Due to their potential impact, allegations of employee snooping must be taken seriously. When our office becomes aware of a snooping incident, we will expect an organization to be able to demonstrate that it has undertaken a thorough and timely investigation of allegations and, where warranted, taken appropriate steps to address the unauthorized access by an employee, mitigate current or future harms to the individual, and reduce the likelihood of recurrence (potentially including revising policies, strengthening safeguards, increasing monitoring, or similar measures).

10. Where proactive measures fail, respond appropriately

In circumstances where no reasonable proactive measures would have been able to prevent or detect an employee snooping incident, it is important that the organization respond appropriately. This can include, but is not limited to, appropriate consequences for the snooper (which may include disciplinary action) and notification to the affected individual (including sufficient information, such as duration and scope of access, to allow an individual to take appropriate steps to mitigate any potential impacts of the incident).

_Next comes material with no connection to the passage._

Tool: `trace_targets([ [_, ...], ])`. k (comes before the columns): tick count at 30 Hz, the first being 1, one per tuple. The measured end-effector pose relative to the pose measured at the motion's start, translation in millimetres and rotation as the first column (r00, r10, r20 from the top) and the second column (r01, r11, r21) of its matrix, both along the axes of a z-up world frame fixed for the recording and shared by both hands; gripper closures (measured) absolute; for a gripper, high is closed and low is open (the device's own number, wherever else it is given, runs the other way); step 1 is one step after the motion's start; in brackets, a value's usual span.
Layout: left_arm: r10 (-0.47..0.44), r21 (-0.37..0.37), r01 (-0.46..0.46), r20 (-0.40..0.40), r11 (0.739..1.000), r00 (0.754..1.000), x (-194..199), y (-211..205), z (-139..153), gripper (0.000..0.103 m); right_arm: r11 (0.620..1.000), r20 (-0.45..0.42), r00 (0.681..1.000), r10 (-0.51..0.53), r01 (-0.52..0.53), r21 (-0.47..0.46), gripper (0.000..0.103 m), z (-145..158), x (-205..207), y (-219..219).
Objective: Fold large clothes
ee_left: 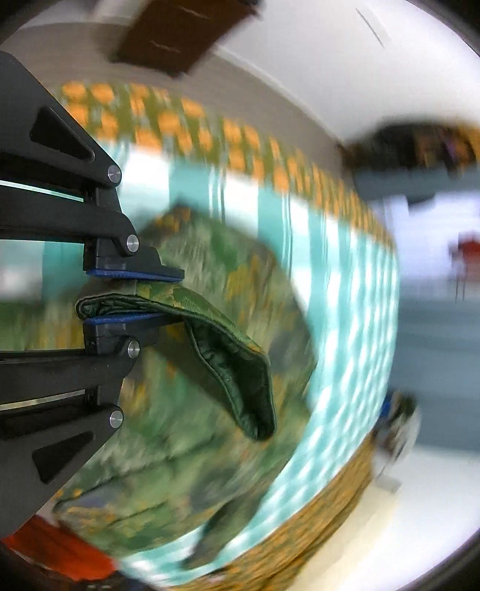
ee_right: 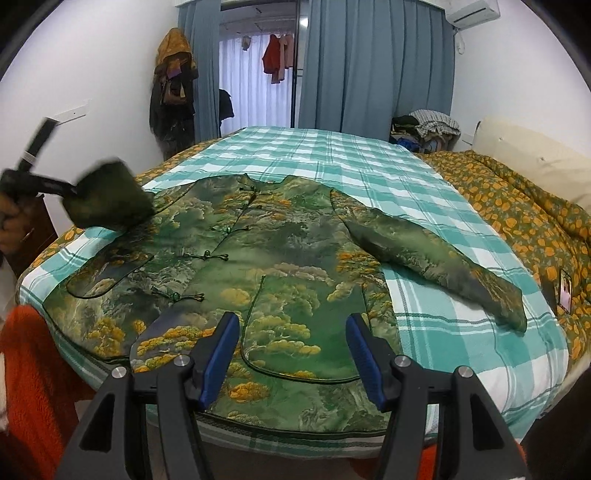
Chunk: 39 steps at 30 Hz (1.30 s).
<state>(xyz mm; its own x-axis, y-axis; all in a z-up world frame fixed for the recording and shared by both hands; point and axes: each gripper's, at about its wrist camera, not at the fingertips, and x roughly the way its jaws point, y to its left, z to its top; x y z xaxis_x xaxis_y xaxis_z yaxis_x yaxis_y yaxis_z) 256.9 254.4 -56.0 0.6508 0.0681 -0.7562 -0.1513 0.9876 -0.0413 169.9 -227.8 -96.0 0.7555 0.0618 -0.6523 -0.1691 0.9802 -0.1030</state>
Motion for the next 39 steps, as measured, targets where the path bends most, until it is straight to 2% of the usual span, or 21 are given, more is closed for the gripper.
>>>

It may also include notification to our office.

Employee snooping poses a serious privacy risk that if left un-checked can cause significant and lasting reputational and financial damage to the affected individuals and your organization. By ensuring compliance with FIPPA and PHIA and taking the appropriate steps to address this risk, including the adoption of the practices outlined above, organizations can go a long way in advancing their reputation as a privacy-conscious organization, and more importantly, protect Manitobans’ information, with which they have been entrusted.
This privacy guidance has been adapted from Ten Tips for Addressing Employee Snooping, prepared by the Office of the Privacy Commissioner of Canada for private sector organizations subject to the Personal Information Protection and Electronic Documents Act (PIPEDA). It has been modified with permission from the Office of the Privacy Commissioner of Canada.